◆ **Supplied information**

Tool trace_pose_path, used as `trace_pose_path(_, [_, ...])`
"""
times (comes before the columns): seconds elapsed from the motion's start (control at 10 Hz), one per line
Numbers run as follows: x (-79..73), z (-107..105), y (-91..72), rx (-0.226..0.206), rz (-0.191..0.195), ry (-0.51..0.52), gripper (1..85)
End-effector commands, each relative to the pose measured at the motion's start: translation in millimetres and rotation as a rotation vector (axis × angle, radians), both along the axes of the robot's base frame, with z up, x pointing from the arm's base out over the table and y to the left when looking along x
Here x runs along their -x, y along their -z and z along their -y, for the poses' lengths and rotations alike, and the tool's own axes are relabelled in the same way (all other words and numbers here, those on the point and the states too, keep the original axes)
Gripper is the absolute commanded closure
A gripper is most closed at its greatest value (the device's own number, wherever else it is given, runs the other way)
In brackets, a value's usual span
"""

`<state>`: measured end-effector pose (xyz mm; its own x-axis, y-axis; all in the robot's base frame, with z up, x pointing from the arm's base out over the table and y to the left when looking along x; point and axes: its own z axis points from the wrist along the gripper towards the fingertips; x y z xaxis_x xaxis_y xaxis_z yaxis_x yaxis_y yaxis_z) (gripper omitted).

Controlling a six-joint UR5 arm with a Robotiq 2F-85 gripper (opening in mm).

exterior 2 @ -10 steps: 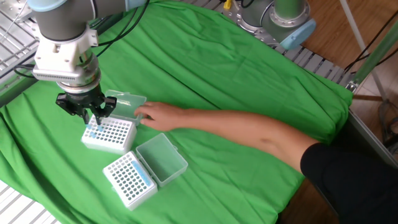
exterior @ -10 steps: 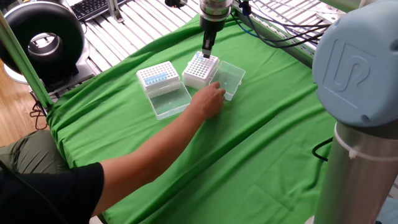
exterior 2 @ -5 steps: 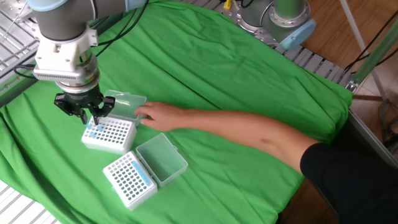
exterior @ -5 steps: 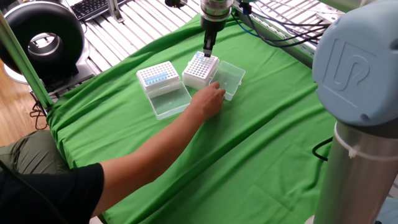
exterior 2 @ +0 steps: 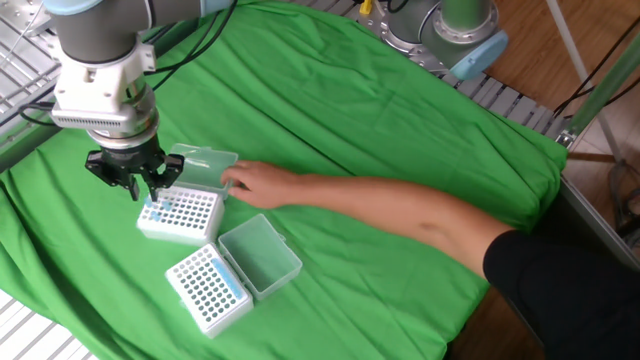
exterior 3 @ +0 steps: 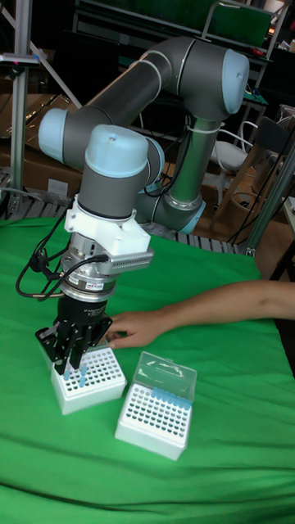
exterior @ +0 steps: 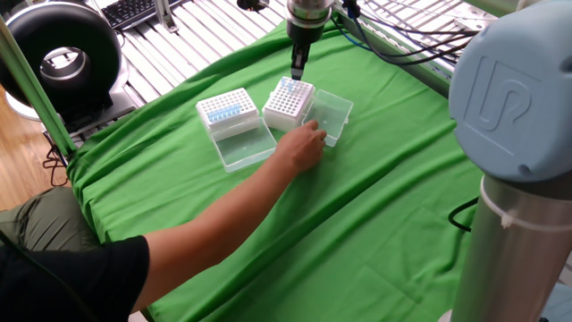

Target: Insert a medium pipette tip into the holder for medium pipette tips

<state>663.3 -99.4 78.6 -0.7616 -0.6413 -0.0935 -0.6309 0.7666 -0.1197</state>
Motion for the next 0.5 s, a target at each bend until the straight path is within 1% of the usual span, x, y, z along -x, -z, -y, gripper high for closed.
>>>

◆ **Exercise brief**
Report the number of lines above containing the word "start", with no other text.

◆ **Written answer**
2